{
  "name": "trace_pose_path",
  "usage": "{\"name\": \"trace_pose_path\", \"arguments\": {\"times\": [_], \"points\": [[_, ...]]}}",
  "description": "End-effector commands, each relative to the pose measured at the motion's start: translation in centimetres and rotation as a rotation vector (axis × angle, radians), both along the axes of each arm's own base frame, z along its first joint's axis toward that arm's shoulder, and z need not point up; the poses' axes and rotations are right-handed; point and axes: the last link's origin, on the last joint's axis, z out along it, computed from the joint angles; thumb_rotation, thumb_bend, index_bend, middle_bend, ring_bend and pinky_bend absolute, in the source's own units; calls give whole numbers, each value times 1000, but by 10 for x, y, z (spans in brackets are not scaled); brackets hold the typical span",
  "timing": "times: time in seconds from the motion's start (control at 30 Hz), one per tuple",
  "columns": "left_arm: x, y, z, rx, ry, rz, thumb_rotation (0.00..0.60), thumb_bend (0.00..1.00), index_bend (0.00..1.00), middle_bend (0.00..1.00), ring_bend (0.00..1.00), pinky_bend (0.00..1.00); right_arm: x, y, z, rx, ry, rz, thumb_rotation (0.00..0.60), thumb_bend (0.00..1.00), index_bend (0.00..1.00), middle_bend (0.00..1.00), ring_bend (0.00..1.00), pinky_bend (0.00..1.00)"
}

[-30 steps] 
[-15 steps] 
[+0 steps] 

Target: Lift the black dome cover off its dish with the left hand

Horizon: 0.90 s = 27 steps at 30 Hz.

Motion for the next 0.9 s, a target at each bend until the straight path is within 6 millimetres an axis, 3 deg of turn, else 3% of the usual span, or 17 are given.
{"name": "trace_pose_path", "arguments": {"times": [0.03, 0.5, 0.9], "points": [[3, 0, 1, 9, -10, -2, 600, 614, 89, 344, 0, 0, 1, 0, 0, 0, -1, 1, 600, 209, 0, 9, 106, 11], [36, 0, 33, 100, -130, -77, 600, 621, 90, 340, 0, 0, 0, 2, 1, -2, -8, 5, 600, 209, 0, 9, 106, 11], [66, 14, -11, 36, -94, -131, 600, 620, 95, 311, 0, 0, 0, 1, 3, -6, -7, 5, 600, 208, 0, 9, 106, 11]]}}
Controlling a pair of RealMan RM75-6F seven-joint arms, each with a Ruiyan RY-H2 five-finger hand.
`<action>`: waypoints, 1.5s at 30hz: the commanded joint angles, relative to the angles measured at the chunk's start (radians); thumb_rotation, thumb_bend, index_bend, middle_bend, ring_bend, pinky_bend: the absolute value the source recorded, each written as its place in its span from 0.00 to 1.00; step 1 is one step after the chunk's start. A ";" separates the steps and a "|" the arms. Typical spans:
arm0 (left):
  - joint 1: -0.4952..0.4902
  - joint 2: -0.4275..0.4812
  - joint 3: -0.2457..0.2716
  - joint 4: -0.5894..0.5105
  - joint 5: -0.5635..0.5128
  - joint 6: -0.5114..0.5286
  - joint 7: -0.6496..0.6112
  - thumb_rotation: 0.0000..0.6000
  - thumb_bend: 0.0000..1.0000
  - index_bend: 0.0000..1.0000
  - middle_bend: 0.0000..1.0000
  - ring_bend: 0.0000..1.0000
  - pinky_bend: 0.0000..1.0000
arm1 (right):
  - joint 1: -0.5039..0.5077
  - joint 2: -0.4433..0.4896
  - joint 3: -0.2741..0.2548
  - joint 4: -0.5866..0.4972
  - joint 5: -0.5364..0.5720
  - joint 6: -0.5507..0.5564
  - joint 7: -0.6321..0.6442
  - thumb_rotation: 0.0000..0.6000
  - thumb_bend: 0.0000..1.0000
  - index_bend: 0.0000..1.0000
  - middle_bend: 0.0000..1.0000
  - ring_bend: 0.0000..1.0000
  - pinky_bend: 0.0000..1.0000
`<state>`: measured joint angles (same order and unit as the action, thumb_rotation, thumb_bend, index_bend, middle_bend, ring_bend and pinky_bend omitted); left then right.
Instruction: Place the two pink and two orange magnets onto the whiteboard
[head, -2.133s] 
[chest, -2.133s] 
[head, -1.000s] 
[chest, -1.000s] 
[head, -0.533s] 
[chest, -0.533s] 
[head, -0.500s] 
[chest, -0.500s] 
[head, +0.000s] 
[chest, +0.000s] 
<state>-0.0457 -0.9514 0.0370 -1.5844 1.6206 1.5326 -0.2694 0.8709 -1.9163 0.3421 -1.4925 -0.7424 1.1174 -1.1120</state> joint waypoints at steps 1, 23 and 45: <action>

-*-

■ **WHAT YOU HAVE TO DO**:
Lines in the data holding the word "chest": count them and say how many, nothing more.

■ **SOLUTION FOR THIS PROBLEM**:
5